Start with the Practical Life area in your child’s classroom. What skills are being refined and how? Try viewing this activity as preparation for reading and writing.
Skills learned in the classroom’s Practical Life area reflect fundamental Montessori principles of order, self-discipline, and concentration. A child masters his or her movements through a series of isolated steps and through repetition. He or she eventually learns to analyze and to respond with rational, orderly actions; intellect becomes the primary guide for navigating a challenging scenario.
Role of Practical Life and Sensorial Works
Foundation skills, such as the capacity to organize one’s workspace and to use reason to problem-solve, are needed for accomplishing work throughout the classroom. (Proficiency here is a strong indicator of future academic success, too.) However, many of the Practical Life works are specifically about preparing your child for reading and writing.

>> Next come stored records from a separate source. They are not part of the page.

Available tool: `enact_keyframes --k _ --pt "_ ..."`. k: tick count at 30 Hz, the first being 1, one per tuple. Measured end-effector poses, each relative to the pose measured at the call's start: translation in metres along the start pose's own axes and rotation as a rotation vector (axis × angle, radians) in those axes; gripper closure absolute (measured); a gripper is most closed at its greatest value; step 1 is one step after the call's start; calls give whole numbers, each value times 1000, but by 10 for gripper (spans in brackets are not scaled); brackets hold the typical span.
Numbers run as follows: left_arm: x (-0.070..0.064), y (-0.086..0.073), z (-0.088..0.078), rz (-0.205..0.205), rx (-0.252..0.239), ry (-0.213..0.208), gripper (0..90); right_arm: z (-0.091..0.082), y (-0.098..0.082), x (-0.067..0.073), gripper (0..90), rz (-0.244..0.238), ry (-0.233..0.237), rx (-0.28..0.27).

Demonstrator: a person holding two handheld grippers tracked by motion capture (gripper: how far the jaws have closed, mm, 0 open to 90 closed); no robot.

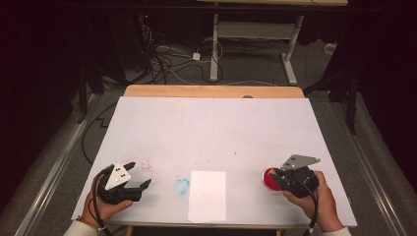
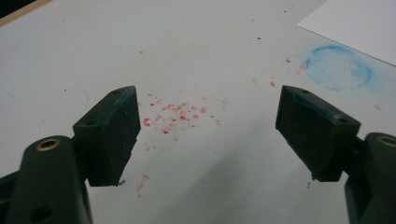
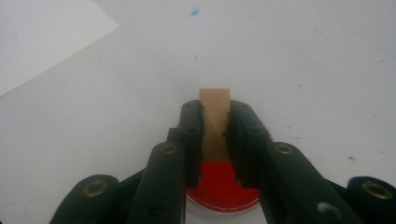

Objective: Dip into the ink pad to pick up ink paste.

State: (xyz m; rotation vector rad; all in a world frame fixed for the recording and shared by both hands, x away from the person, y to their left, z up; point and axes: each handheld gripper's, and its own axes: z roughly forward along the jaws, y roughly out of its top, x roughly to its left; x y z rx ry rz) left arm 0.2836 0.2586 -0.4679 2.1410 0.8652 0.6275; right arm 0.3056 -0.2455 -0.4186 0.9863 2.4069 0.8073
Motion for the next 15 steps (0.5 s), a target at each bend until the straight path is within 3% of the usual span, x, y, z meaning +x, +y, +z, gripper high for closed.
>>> enact_keyframes --k 15 --pt "-1 1 0 7 4 -4 210 -27 3 -4 763 -5 -42 -79"
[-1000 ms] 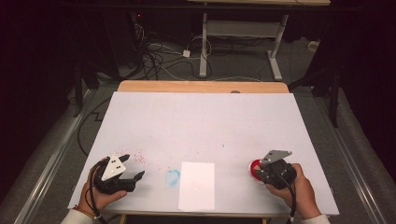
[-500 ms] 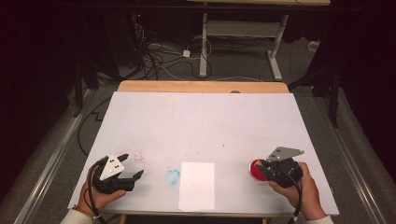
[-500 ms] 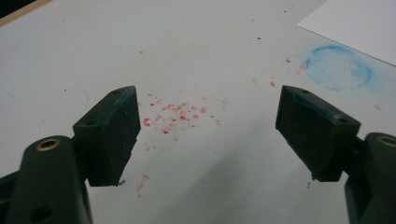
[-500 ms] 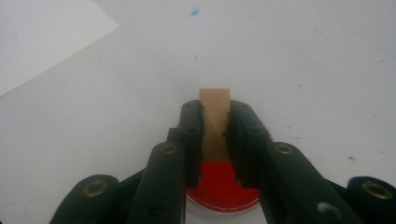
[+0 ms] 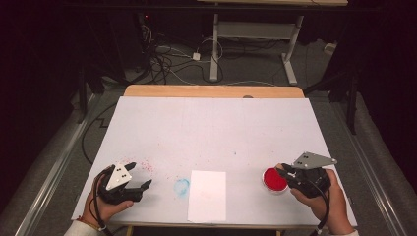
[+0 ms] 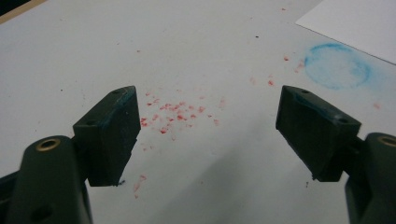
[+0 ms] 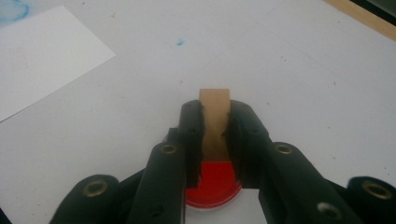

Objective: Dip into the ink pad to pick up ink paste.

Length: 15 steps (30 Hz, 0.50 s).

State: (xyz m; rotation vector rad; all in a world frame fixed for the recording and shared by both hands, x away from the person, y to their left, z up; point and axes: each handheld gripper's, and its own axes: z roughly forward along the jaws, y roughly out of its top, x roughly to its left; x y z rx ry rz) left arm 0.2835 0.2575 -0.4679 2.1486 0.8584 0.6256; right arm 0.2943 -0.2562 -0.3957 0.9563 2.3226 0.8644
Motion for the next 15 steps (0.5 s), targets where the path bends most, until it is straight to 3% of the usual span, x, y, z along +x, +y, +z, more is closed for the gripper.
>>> enact_keyframes --k 15 --pt "0 1 1 8 0 -4 211 -5 0 -1 763 -2 4 -30"
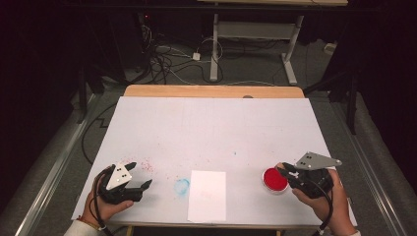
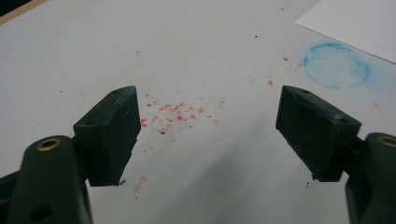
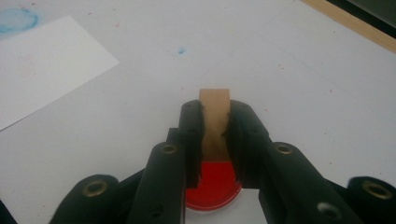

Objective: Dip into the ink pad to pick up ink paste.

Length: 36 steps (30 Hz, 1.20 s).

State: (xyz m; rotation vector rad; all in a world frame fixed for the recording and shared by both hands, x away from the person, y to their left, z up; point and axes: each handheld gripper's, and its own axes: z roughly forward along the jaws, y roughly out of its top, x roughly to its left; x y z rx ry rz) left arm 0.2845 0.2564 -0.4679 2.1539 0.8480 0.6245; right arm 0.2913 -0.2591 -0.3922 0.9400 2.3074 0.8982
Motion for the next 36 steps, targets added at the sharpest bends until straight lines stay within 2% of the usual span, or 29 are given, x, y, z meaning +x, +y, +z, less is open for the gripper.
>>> enact_keyframes --k 7,19,28,36 --pt "0 0 1 1 2 -2 211 9 -5 -1 762 0 -5 47" --pt "0 0 1 3 6 -4 211 32 -12 4 762 -13 35 133" --pt "0 -1 1 4 9 -7 210 38 -13 7 762 -22 50 152" --pt "2 -3 1 -11 8 -12 210 39 -2 15 762 -39 71 120"
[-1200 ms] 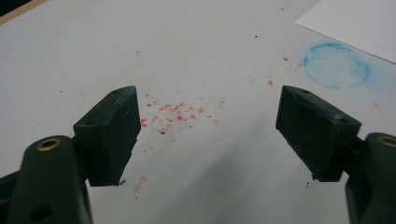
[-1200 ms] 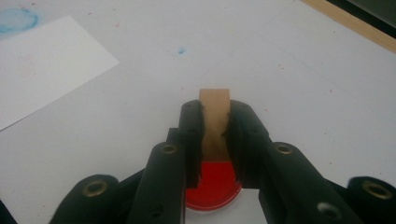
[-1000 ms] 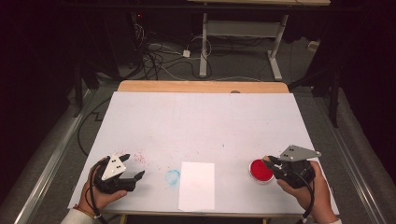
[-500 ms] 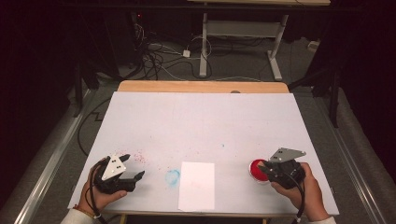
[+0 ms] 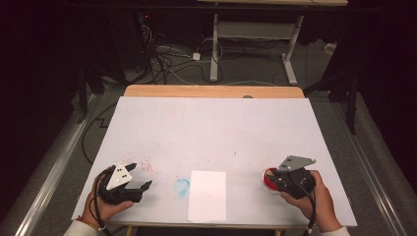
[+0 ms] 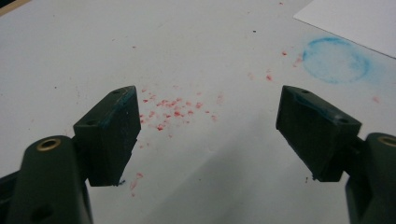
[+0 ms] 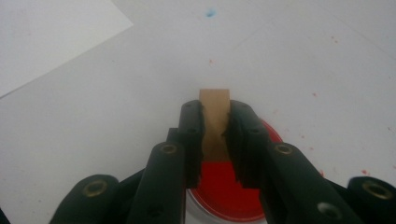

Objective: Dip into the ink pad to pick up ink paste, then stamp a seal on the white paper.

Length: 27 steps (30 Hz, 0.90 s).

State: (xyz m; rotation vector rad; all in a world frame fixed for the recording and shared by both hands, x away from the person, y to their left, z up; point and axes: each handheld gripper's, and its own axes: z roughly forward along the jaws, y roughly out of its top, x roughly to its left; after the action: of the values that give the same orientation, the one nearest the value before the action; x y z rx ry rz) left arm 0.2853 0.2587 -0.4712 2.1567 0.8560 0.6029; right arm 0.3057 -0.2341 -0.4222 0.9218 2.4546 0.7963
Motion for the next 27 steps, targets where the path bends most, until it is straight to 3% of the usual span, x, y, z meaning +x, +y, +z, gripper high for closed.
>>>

The presentation of Practical Life materials often adheres to a left-to-right, top-to-bottom order, which is consistent with other works in the Montessori classroom that help a child prepare for reading and writing the English language.
Teaching strategies associated with the Practical Life area often focus on a child’s fine motor skills—specific to hand and eye coordination. Grasping, pouring, and spooning works support the child in refining skills for gripping and delicately maneuvering a pencil. Similarly, variations in textures, shapes, and sizes of manipulatives help a child to refine the sense of touch and to increase visual discrimination. The former directly relates to Montessori sandpaper letters and the latter aids in distinguishing the differences between letters through sight.
A similar approach for cultivating reading readiness is apparent in the Montessori Sensorial works. For example, tracing forms in the Geometric Cabinet is a form of training for both the eyes (exactness of shape) and for the hands (muscular development).
Early works, such as described here, are necessary preparation for visually distinguishing and eventually forming letters. Your child must first master this kind of work before learning to read and write.
Practice Makes Perfect
A less obvious, yet, no less important category of work in the Montessori classroom involves oral language activities. These teaching techniques involve allowing the child to see the juxtaposition of spoken and written language. The child must discover (on his own!) the value of using labels, categorizing and ordering his or her environment, and following written instructions. From an understanding and then application of these concepts eventually comes the knowledge necessary for reading.
Be aware that your child practices the implementation of pre-reading skills. This prep work takes place on the playground and in the home, in addition to school. Socializing with young peers is a critical component of a child’s development leading to reading, for the child is learning how to mentally organize and communicate his or her thoughts, as well as how to anticipate and decode information received.
Understand that your child’s recount of his or her day is also about refining the pre-reading skills learned earlier in the classroom. Consider the intellectual agility involved in recalling, organizing, and then narrating your day!
Your Role is Important
As a parent, you play a critical role in helping your child to build communication skills by modeling accurate syntax in all verbal interactions and by continuously introducing new vocabulary. Sharing should coincide with your child’s actual experiences; you want to help him or her to make the connection between communication (whether verbal, written or read) and real-life happenings.
How special it is to be a part and to witness those first steps toward understanding language’s use and its ultimate purpose of self-expression. Savor each and every moment.